Latest developments on colony collapse disorder:

Beekeepers want precautions against Australian bee virus

By Kent Atkinson, Saturday, 8 September 2007

Suspicions that a virus found in Australian bees is triggering the widespread collapse of bee colonies in the United States may have serious implications for New Zealand, a senior scientist says.

"Because it's a pathogen, it means we are at risk of getting it here," said Hortresearch honey bee scientist Mark Goodwin.
And NZ beekeepers plan to ask biosecurity officials to block imports of Australian honey until the extent to which the virus has spread in Australia has been scientifically surveyed.

American researchers have used DNA sequencing on a huge scale and statistical analysis to identify Israeli acute paralysis virus (IAPV) as the common link to widespread deaths of worker bees, or a "marker" for the phenomenon.
"We can use it as a marker and we can use it to investigate whether it does in fact cause disease," said Dr Ian Lipkin, a Columbia University epidemiologist who headed the study with Diana Cox-Foster, an entomologist from Penn State University.

The online edition of the journal Science yesterday published the study, which said that the virus may be combining with the effects of parasitic varroa mites - which can spread the virus - pesticides, poor nutrition, and the stress of being shuttled around the USA to pollinate crops.

Verroa mite on bee
A Verroa mite is visible here on the back of this bee

Sampling of honeybees from decimated colonies turned up traces of the virus nearly every time, while bees untouched by the phenomenon were virtually free of it. DNA from 21 healthy colonies was compared with that from 30 affected by colony collapse. Researchers also investigated imported royal jelly from China and apparently healthy hives from Australia, and also found the virus in the Australian bees.

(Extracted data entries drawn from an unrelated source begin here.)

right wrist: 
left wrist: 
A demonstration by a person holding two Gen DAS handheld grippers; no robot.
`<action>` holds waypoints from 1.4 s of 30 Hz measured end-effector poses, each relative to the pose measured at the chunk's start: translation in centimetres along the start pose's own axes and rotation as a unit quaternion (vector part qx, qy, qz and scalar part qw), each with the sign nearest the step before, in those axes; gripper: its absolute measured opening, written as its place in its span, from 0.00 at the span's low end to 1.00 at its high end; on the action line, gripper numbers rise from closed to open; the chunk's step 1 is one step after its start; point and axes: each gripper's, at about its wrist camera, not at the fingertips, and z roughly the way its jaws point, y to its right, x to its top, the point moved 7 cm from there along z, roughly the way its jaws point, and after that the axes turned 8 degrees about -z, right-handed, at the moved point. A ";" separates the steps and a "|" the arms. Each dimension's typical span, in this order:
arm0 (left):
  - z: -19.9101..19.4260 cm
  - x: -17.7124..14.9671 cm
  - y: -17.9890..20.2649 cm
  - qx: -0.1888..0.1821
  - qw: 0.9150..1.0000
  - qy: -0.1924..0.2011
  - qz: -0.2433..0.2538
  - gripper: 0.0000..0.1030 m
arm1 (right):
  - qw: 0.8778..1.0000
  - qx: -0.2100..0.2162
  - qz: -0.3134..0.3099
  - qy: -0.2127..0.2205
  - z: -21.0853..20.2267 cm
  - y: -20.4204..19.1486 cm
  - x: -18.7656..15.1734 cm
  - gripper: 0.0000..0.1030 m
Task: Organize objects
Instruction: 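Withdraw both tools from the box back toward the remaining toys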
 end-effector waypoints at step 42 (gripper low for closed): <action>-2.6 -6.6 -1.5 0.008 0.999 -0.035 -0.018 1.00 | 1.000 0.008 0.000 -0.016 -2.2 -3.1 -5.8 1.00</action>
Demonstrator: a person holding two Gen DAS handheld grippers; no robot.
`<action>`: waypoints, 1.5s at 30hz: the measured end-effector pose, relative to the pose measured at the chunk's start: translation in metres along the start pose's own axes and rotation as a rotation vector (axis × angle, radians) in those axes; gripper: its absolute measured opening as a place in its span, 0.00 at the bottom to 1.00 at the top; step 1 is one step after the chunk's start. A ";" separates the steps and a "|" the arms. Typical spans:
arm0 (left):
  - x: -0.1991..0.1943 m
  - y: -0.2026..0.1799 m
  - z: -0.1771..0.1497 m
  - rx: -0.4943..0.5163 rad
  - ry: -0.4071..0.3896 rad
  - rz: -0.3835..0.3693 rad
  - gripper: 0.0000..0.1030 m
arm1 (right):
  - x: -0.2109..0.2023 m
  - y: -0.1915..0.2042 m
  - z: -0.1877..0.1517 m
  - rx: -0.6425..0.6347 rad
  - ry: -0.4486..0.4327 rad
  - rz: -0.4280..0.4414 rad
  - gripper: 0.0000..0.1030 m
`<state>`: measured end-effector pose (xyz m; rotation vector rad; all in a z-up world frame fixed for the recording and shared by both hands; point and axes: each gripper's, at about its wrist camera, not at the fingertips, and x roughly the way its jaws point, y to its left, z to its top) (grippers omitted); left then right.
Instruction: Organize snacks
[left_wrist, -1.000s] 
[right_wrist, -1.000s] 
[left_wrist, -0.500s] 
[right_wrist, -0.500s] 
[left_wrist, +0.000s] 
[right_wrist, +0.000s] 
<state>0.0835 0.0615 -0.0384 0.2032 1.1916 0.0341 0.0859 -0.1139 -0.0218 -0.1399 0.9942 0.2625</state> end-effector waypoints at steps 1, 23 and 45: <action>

About 25 per cent of America's beekeepers have reported colony collapse disorder has killed between 50 per cent and 90 per cent of their hives. The discovery that sterilising diseased hives with radiation killed the mystery infectious agent focused early attention on viruses, bacteria and fungi.
The researchers found IAPV in Australian bees, and they are now planning to go back through historical US samples to see if those imports - which began in 2004 - really were the first carriers. If they were, the US might consider closing its borders to Australian bees.
Dr Goodwin said the research raised the possibility that IAPV will be one more disease-causing organism New Zealand must try to keep at bay. "It's very suggestive that this is the cause - the next thing the American researchers have to do is to try to deliberately infect bee colonies with the virus and get the same effect," said Dr Goodwin.

National Beekeepers Association executive officer Jim Edwards told NZPA that his group would be asking biosecurity officials at the Ministry of Agriculture and Forestry (MAF) to take precautions against accidental import of the virus.

MAF began allowing imports of Australian honey late last year - including honey from Western Australia which had not undergone heat treatment - but temporarily stopped them while beekeepers fought a court case over the issue.
Before they were aware of that IAPV in Australia might be a factor in colony collapse, the NBA argued that MAF did not have the power to permit entry of "passenger" micro-organisms it knew would be in the honey. The case has been taken to the Appeal Court by the beekeepers.
Mr Edwards said beekeepers were already concerned about a new virus in their part of the world, but the possibility that it was triggering colony collapse in bees already affected by varroa called for early intervention by MAF.

"If it's present in Australian bees, then there is a need to define in parts of Australia it is found and the extent to which it is a risk for New Zealand, where bees are already weakened by varroa," he said.

Proof of Australian bees having triggered the colony collapse was unlikely to boost demand for NZ bees in the United States. The almond orchards in California which imported a lot of Australian bees flowered too early to suit bee imports from New Zealand. Also, if the virus was present in on both sides of the Pacific, the US would have nothing to lose by continuing imports.
A senior policy analyst at MAF Biosecurity, Paul Bolger, said NZ did not import live bees or bee semen from Australia, which were the most likely way bee viruses might be spread.
"The report in Science has only just been published and we are still assessing it to determine the appropriate steps to take," he said. MAF was not aware of any evidence that IAPV was in New Zealand, and there had been not reports of symptoms of colony collapse disorder.